Go to the line containing "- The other" in the records below and print it and every following line exactly, on through the line containing "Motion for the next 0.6", then stop.
*****
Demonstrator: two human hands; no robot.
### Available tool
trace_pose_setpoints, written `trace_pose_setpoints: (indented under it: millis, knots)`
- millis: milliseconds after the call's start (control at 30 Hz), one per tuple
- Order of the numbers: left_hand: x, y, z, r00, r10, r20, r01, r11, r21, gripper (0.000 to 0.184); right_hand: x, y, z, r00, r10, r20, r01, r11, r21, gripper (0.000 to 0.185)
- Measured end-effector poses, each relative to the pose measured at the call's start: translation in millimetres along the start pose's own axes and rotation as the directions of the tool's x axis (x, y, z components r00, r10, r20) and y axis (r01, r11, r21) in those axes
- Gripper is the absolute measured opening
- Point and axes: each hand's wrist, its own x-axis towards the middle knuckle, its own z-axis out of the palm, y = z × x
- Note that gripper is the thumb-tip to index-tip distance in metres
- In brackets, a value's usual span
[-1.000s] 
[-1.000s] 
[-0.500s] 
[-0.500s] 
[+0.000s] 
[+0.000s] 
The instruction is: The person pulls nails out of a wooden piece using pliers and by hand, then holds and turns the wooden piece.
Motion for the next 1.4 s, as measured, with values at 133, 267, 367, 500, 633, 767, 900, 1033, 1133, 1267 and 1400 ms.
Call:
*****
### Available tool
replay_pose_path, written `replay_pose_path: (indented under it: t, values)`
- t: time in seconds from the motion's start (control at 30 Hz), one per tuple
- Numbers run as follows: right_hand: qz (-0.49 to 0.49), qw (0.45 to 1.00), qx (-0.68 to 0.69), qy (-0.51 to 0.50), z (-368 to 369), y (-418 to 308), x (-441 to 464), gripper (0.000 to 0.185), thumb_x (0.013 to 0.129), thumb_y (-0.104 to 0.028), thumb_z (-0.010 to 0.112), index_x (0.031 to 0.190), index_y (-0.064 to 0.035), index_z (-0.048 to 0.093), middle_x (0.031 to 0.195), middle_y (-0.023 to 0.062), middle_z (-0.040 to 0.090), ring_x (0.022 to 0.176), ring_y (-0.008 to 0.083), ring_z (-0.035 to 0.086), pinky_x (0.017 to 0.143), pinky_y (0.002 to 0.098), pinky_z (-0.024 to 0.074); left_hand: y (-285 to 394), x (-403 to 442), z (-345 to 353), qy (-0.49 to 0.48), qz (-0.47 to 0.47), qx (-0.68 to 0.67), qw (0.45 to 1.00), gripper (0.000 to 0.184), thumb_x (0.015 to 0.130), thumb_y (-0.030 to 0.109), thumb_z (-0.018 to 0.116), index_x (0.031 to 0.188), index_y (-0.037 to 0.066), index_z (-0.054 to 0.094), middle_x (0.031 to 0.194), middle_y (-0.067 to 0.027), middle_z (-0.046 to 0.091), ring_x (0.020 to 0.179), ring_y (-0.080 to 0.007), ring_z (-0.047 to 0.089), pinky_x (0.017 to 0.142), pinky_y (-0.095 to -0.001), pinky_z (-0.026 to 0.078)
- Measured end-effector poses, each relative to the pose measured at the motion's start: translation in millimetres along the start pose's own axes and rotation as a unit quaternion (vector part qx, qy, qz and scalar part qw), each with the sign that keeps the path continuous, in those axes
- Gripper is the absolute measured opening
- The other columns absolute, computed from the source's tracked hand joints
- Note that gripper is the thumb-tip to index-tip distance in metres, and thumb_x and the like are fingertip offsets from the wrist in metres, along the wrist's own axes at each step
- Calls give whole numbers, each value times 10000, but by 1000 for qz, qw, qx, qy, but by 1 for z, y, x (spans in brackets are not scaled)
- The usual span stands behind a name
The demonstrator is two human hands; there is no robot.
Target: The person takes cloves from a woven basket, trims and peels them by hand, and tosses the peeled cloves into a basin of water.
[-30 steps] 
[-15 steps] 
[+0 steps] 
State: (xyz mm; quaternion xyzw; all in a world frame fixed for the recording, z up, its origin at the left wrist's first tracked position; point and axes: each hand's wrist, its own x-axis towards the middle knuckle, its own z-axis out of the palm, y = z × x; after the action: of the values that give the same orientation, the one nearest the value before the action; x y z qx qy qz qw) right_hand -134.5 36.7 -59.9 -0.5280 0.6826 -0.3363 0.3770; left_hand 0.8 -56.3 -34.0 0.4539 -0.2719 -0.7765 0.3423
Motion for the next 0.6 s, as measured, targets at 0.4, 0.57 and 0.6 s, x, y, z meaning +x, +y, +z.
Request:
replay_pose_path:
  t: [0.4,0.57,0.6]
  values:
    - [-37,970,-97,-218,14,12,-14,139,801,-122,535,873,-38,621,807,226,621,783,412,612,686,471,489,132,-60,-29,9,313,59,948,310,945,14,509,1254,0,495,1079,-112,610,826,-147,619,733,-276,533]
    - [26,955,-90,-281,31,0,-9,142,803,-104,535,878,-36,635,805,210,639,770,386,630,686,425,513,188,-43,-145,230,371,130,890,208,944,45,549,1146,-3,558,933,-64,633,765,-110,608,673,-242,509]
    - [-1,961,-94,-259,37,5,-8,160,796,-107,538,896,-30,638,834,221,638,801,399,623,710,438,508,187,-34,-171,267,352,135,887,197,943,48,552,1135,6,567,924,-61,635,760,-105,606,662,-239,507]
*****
(Exercise output):
- The other columns absolute, computed from the source's tracked hand joints
- Note that gripper is the thumb-tip to index-tip distance in metres, and thumb_x and the like are fingertip offsets from the wrist in metres, along the wrist's own axes at each step
- Calls give whole numbers, each value times 10000, but by 1000 for qz, qw, qx, qy, but by 1 for z, y, x (spans in brackets are not scaled)
- The usual span stands behind a name
The demonstrator is two human hands; there is no robot.
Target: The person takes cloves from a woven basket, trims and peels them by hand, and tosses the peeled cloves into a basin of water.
[-30 steps] 
[-15 steps] 
[+0 steps] 
State: (xyz mm; quaternion xyzw; all in a world frame fixed for the recording, z up, its origin at the left wrist's first tracked position; point and axes: each hand's wrist, its own x-axis towards the middle knuckle, its own z-axis out of the palm, y = z × x; after the action: of the values that give the same orientation, the one nearest the value before the action; x y z qx qy qz qw) right_hand -134.5 36.7 -59.9 -0.5280 0.6826 -0.3363 0.3770; left_hand 0.8 -56.3 -34.0 0.4539 -0.2719 -0.7765 0.3423
Motion for the next 0.6 s, as measured, targets at 0.4, 0.57 and 0.6 s, x, y, z meaning +x, +y, +z.

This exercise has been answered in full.